Data:
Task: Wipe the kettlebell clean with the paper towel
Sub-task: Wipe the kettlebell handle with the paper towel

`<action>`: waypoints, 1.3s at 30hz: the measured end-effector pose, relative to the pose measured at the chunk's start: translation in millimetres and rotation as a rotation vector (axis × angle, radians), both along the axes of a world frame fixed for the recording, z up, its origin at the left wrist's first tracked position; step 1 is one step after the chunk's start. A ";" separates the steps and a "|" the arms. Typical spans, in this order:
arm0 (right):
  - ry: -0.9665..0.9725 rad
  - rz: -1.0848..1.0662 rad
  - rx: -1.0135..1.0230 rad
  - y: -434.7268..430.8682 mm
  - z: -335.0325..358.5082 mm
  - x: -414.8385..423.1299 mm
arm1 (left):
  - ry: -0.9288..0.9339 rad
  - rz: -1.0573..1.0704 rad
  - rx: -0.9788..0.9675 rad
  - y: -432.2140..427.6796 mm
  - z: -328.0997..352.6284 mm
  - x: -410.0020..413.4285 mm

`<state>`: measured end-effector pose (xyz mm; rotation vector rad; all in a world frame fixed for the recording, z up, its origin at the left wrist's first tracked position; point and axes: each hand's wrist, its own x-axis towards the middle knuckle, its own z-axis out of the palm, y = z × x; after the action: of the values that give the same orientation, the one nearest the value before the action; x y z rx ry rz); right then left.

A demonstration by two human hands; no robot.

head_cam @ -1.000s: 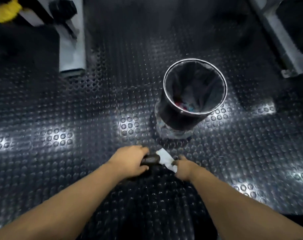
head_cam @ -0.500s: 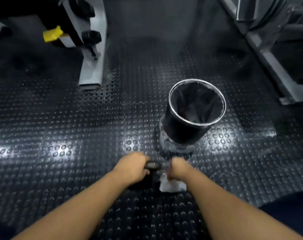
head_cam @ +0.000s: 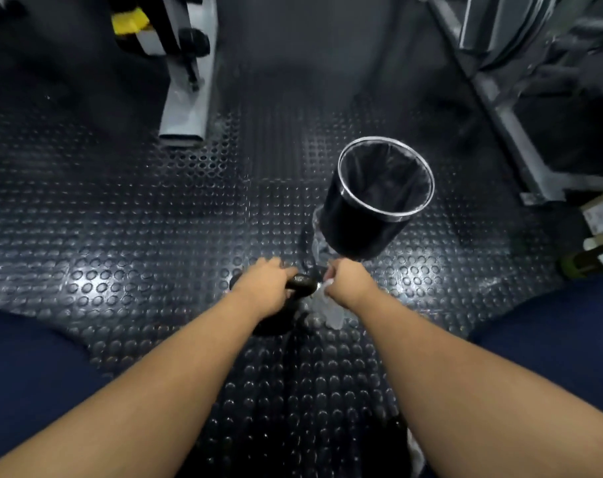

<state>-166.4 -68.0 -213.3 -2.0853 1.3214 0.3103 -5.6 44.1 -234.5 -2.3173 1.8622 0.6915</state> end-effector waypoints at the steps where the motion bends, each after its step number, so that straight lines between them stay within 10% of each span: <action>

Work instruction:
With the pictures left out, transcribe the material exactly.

Exercise response:
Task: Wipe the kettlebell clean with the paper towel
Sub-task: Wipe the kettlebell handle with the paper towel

`<action>`: waypoints, 1.3s at 30hz: the measured end-effector pose, relative to the pose measured at the chunk's start: translation in millimetres and rotation as a rotation vector (axis × angle, radians), both along the axes of a world frame fixed for the recording, z up, its origin at the left wrist's first tracked position; step 1 is one step after the chunk's start. A ";" separates the steps and a "|" the arms. Typical spans, in this order:
arm0 (right):
  - ry: -0.9665..0.9725 rad
  - rz: -1.0848..1.0662 rad
  - rx: -1.0135..1.0230 rad
  - y: -434.7268..430.8682 mm
  - z: -335.0325..358.5082 mm
  - x: -414.8385..423.1299 mm
arm1 (left):
  - ry: -0.9288..0.9339 rad
  - rz: -1.0573..1.0704 rad
  - rx: -0.9788..0.9675 rad
  - y: -432.2140..427.6796 mm
  - z: -328.0997..352.6284 mm
  - x: -410.0020..413.4285 mm

`<state>`: measured end-effector pose (xyz mm; rotation vector rad; all in a world frame fixed for the recording, z up, its origin at the left wrist's first tracked position; point and axes: each hand's wrist, its own x-axis towards the middle knuckle, its own z-axis out of the palm, y = z × x; after the action: of the values that give the same orientation, the one nearest the value before the action; x y z rx ry rz); right then left.

A demonstration by two human hands; no robot.

head_cam @ -1.000s: 
head_cam @ -0.500s: 
head_cam @ +0.000s: 

<state>-166.4 -68.0 -213.3 -2.0853 1.3214 0.3103 -5.6 44.1 -234.5 -2.3173 1.8622 0.6915</state> end-effector waypoints at the steps where the motion bends, each after its step number, so that straight lines between them stay within 10% of each span: <action>

What is written here forms the complete answer.